Wiem, że miał być ciąg dalszy fotoopowieści o cudownościach, jakie dotarły do mnie w ostatnim czasie z różnych stron i z różnych powodów. Myślę jednak, że dziewczyny, które sprawiły mi radość swoimi ślicznymi wytworkami nie będą mi miały za złe tego małego poślizgu. Przez niemal dwa lata przebywania w blogosferze zdążyłam przekonać się, że spotykam tu osoby nie tylko o wielkich zdolnościach i talentach, ale też obdarzone wielkim sercem i ogromną wrażliwością . Nie są to osoby małostkowe i dlatego ze spokojem zostawiam "napoczęty" temat i na momencik zbaczam z drogi.
Przyczyną jest film, któremu nie wróżę długiego pobytu na naszych ekranach. Chyba dystrybutor też nie był w tej kwestii optymistą, bo nie wiem jak w innych miastach, ale w Krakowie film ten wyświetlany jest zaledwie w kilku kinach, na dwóch -trzech seansach dziennie (oczywiście w weekend) w bardzo późnej porze. Gdy sprawdzaliśmy w necie repertuar i próbowaliśmy zarezerwować bilety, to mapa sali była tylko gdzieniegdzie pokryta czerwonym kolorem zajętych miejsc. A była to, trzeba powiedzieć, jedna z najmniejszych sal multipleksu. Z ciekawości rzuciliśmy okiem na rezerwację miejsc na "Wyjazd integracyjny" - pojedyncze wolne miejsca... Trudno się dziwić, że opowieść o człowieku, którego przerosło wyzwanie, jakie postawił przed nim Kościół przegrywa w weekendowy wieczór z wesołą opowieścią o tym co dzieje się na legendarnych już korporacyjnych wyjazdach integracyjnych. Goły tyłek Karolaka i Kasia Figura w stroju dominy kontra starzy kardynałowie odmawiający litanię do wszystkich świętych. Nie jest to film na wesoły początek wieczoru przy popcornie i coli przed wypadem do dyskoteki.

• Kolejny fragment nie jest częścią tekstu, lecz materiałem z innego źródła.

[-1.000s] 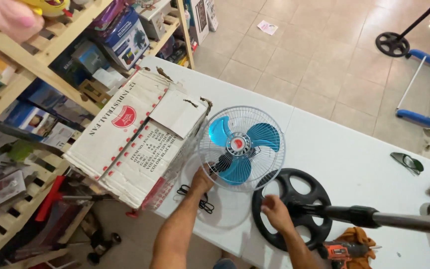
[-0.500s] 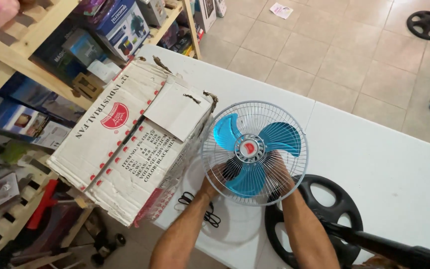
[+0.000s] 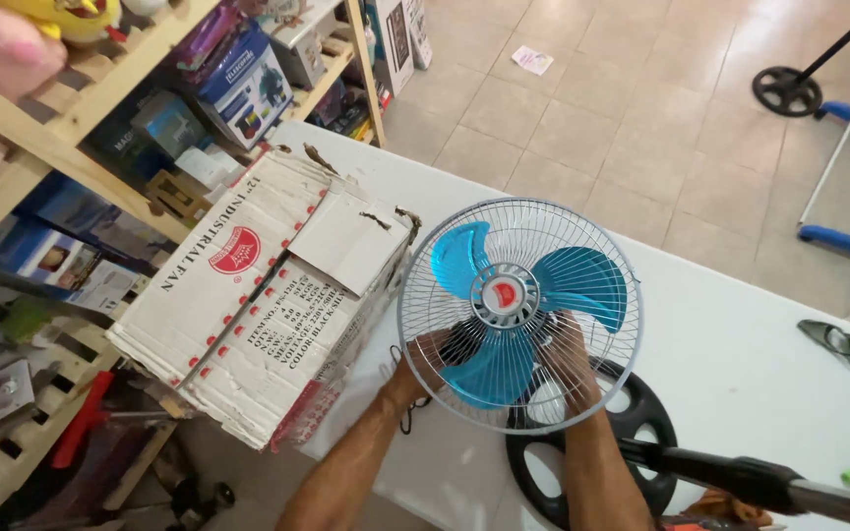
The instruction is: Assembling a pedestal fan by mounting the motor unit onto the stand and securing it with a power drill.
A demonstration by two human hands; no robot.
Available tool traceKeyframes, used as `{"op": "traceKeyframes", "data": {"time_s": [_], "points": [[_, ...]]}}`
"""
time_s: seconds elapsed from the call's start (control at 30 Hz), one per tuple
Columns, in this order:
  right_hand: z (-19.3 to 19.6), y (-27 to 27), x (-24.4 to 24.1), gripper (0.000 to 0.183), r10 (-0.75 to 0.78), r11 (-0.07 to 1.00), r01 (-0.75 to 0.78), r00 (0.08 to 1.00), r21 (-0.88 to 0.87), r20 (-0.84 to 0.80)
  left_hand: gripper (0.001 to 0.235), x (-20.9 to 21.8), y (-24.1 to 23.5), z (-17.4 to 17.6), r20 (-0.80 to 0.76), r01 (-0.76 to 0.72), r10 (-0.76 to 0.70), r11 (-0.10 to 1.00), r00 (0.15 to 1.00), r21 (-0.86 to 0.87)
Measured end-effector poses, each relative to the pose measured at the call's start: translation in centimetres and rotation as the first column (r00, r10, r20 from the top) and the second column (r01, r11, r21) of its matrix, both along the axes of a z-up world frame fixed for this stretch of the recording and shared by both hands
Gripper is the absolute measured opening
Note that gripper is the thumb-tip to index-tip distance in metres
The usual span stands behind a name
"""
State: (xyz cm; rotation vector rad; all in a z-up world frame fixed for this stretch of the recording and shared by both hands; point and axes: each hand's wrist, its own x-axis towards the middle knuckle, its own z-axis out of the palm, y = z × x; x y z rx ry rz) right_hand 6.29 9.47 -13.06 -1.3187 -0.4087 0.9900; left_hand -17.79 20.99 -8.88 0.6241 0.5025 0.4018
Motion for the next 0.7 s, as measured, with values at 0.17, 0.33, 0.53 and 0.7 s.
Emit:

Z drugiej strony, nie jest to także film, na który księża katecheci będą zabierać swoich podopiecznych w ramach lekcji religii. Bo chociaż tytuł przywołuje od razu skojarzenie z Janem Pawłem II nie jest to kolejna historia o życiu naszego papieża. Co więcej, jest to opowieść o kimś, kto tym papieżem zostać nie chciał nakręcona przez reżysera, który delikatnie mówiąc jest z Kościołem jako instytucją i z samym Bogiem trochę na bakier. I choćby z tego powodu, Ci, dla których istnieją tylko dwa kolory - czarny i biały, Ci, którzy widzą ludzi jedynie przez pryzmat my-oni nie pójdą na ten film do kina. Już gdzieś przeczytałam kilka głosów, że jest to kolejny przejaw antykościelnej nagonki. Nic bardziej mylnego, ale oczywiście jest to moje absolutnie subiektywne odczucie i można się ze mną nie zgadzać.

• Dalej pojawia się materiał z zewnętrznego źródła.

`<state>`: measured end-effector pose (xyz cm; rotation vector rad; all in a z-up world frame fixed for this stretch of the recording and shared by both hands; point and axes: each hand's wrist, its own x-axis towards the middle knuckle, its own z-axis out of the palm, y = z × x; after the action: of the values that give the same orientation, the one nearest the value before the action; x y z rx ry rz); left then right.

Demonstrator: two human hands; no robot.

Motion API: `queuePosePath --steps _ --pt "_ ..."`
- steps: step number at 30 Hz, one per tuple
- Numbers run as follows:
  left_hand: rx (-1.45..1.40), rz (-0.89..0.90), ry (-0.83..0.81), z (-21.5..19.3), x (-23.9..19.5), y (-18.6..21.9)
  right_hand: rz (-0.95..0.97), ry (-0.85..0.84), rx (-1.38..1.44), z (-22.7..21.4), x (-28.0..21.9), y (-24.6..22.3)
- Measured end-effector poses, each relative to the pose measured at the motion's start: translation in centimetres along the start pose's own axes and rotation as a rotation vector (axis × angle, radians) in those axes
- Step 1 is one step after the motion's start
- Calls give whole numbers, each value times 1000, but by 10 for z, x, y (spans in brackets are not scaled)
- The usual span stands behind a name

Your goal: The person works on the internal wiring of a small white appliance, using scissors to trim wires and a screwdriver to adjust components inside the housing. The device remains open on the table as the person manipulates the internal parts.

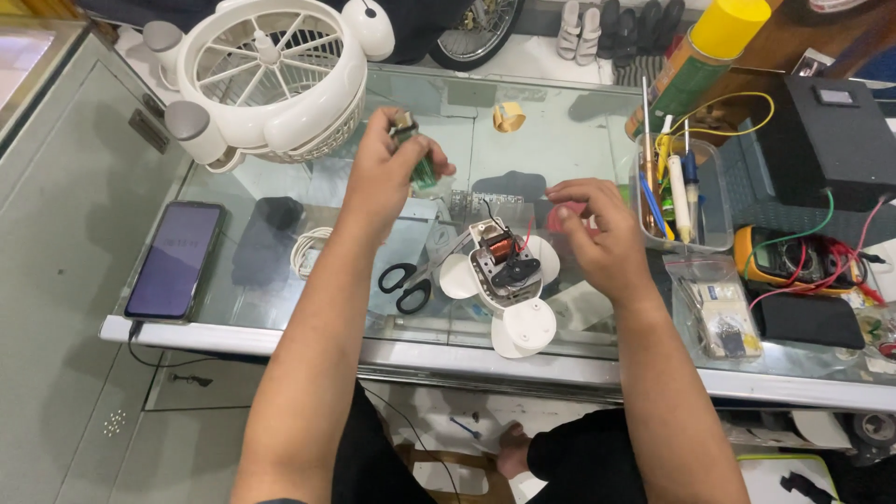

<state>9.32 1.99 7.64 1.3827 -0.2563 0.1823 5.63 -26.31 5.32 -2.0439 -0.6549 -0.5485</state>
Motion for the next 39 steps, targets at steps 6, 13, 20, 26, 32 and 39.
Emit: queuePosePath --steps 6,13,20,26,32,39 --pt "118 -95 -13 -1 -19 -35 -58 -235 -374 14 18 -68" --pt "205 11 -133 7 -30 -21 -100 -318 -305 26 28 -46" --pt "393 124 -241 27 -29 -32 271 -278 452 24 17 -23" --pt "560 -51 -178 33 -22 -53 65 -242 453 34 12 -3" --pt "572 -86 -152 28 -20 -55 122 -246 594 50 6 6" --pt "253 -58 0 43 -46 -26 121 -226 541 48 9 0"
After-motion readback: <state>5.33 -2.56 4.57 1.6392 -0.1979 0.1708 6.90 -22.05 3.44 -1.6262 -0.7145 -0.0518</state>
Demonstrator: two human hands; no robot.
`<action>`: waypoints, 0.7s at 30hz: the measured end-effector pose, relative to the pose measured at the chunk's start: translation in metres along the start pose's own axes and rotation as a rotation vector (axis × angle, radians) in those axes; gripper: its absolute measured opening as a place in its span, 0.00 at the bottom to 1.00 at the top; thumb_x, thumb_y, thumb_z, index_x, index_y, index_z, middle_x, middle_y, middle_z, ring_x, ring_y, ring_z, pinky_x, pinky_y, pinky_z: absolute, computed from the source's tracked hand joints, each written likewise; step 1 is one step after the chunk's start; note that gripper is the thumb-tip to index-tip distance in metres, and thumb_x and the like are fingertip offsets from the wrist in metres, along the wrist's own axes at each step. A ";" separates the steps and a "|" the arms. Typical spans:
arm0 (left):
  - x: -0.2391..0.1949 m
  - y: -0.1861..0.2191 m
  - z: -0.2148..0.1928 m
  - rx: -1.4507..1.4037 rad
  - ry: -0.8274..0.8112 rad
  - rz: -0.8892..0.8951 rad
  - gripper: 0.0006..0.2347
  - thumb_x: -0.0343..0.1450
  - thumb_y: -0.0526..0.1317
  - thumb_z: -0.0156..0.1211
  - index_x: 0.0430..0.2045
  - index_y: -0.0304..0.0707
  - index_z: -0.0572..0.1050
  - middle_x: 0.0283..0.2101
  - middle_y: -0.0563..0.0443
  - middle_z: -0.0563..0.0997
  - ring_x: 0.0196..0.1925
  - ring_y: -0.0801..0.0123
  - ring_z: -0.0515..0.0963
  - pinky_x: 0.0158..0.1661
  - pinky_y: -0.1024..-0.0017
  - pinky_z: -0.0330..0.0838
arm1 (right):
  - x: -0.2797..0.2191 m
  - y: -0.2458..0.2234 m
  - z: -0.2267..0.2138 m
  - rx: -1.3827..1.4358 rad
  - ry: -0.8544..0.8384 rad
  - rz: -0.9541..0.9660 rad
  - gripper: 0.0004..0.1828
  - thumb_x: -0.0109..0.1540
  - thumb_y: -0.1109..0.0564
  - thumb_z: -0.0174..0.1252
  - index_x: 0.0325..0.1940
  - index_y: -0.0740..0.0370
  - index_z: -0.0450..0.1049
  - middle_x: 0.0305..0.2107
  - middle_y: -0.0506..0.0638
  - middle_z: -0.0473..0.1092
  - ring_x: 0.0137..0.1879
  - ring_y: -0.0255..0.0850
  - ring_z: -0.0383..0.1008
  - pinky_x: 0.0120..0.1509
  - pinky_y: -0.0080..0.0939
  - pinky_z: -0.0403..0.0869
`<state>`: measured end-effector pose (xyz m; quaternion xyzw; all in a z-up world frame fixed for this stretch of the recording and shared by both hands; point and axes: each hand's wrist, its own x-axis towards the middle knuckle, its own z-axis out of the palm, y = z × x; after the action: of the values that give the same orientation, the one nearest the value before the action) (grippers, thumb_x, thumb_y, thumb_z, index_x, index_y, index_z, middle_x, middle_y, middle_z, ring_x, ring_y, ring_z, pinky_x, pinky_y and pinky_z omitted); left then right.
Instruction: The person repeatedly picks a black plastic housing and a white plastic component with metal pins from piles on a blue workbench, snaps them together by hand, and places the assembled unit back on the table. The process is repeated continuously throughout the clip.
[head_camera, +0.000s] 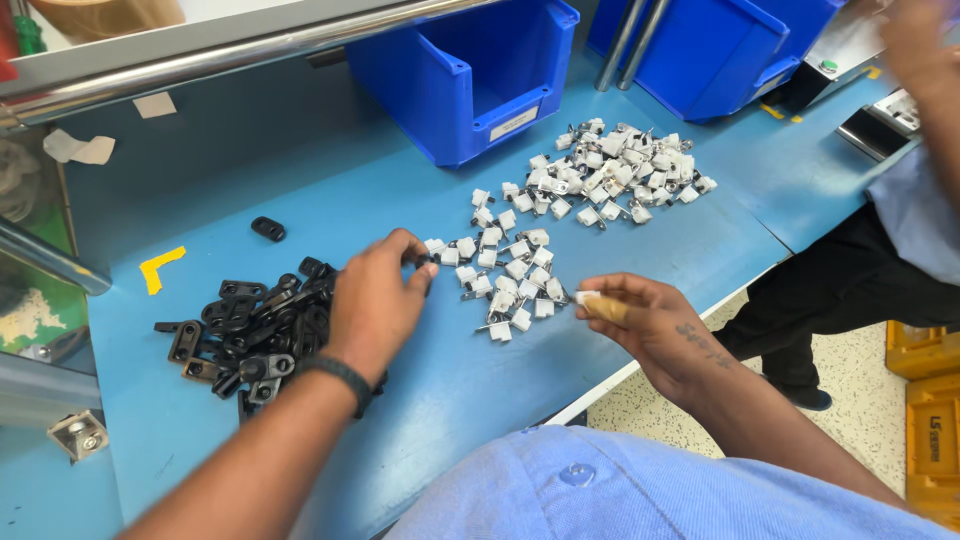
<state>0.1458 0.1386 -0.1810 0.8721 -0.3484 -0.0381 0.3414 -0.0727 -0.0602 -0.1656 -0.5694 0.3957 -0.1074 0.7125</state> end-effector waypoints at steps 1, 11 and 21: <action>-0.010 0.008 0.002 -0.163 -0.011 -0.066 0.09 0.68 0.41 0.66 0.39 0.40 0.80 0.38 0.50 0.85 0.44 0.64 0.83 0.47 0.66 0.72 | -0.003 -0.006 0.006 0.026 -0.038 -0.011 0.10 0.63 0.63 0.54 0.48 0.67 0.74 0.41 0.53 0.75 0.49 0.40 0.78 0.60 0.40 0.75; -0.060 0.091 -0.021 -1.075 -0.207 -0.310 0.12 0.70 0.36 0.61 0.46 0.32 0.81 0.36 0.52 0.85 0.36 0.77 0.80 0.39 0.76 0.75 | -0.045 -0.058 0.044 -0.193 -0.172 -0.419 0.21 0.54 0.68 0.65 0.51 0.67 0.76 0.45 0.51 0.75 0.47 0.36 0.76 0.54 0.38 0.76; -0.055 0.127 -0.042 -1.047 -0.201 -0.281 0.12 0.70 0.38 0.61 0.44 0.32 0.82 0.33 0.54 0.85 0.34 0.80 0.79 0.37 0.79 0.74 | -0.083 -0.083 0.045 -0.815 -0.029 -1.021 0.15 0.56 0.64 0.70 0.47 0.62 0.82 0.39 0.50 0.77 0.46 0.39 0.79 0.49 0.37 0.76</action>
<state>0.0433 0.1306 -0.0797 0.6159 -0.1939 -0.3348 0.6862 -0.0720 -0.0046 -0.0528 -0.9116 0.0747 -0.2661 0.3043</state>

Film Nanni Morettiego nazywany jest przez jednych dramatem, przez innych komedią. Rzeczywiście trudno jest go jednoznacznie określić, zaszufladkować. Bo to film niebanalny, ale komedią chyba jednak nie jest, chociaż kilka momentów rozbawiło mnie do łez (scena, gdy lekarz przegląda z kardynałami ich leki uspokajające i nasenne...). Dla mnie to po prostu bardzo mądry film o człowieku, starym człowieku, którego przygniótł ciężar oczekiwań, który w chwili, gdy ma się stać kimś drugim po Jezusie odczuwa tak silnie swoją małość i bezsilność, że jedyne, co przychodzi mu do głowy to ucieczka. I nie ma w tym moim zdaniem żadnego ataku na Kościół, żadnej obrazy moralności, żadnego szargania świętości. Przeciwnie, pokazanie ludzkiej twarzy tych, których zazwyczaj widzimy w oficjalnych strojach i oficjalnych sytuacjach nie uwłacza ani Kościołowi jako instytucji, ani religii ani Bogu. Czy z chwilą wyboru ten człowiek stanie się automatycznie kimś innym, czy strach jest aktem niewiary w boski plan, czy jest grzechem? Szczerze mówiąc nigdy dotąd nie zastanawiałam się nad tym, ale wczoraj, po wyjściu z kina długo myślałam czy moment ogłoszenia werdyktu konklawe różni się tak bardzo od momentu ogłoszenia werdyktu sądu o skazaniu na wieloletnie więzienie za nieumyślne zabójstwo, albo od wylewu, który unieruchamia kogoś na całe życie w szpitalnym łóżku . Proszę mnie nie linczować za to porównanie, chodzi mi jedynie o jeden aspekt. I w jednym i w drugim i w trzecim przypadku człowiek jest nagle wyciągnięty ze swojego dotychczasowego życia. Jedna chwila przenosi go ze świata, który zna, środowiska, w którym pracuje i żyje do kompletnie innej rzeczywistości, do obcych wnętrz, obcych ludzi. Do zależności i rytuałów, na które nie ma wpływu. Czy nie boimy się nagłej choroby, która nas skaże na zależność od innych?? Nie wiem jak Ty, ale ja się boję. Więzienie ... wystarczy chwila nieuwagi, tragiczny splot wydarzeń na drodze i możemy stać się sprawcą wypadku... nie boisz się? Kardynał przyjechał na konklawe, zostawił swoje sprawy na kilka dni. A tymczasem ma nie tylko zostać na zawsze w Watykanie, ale ma też stać się przewodnikiem dla całego katolickiego świata... czy to nie może przerazić? Nie musi, ale może.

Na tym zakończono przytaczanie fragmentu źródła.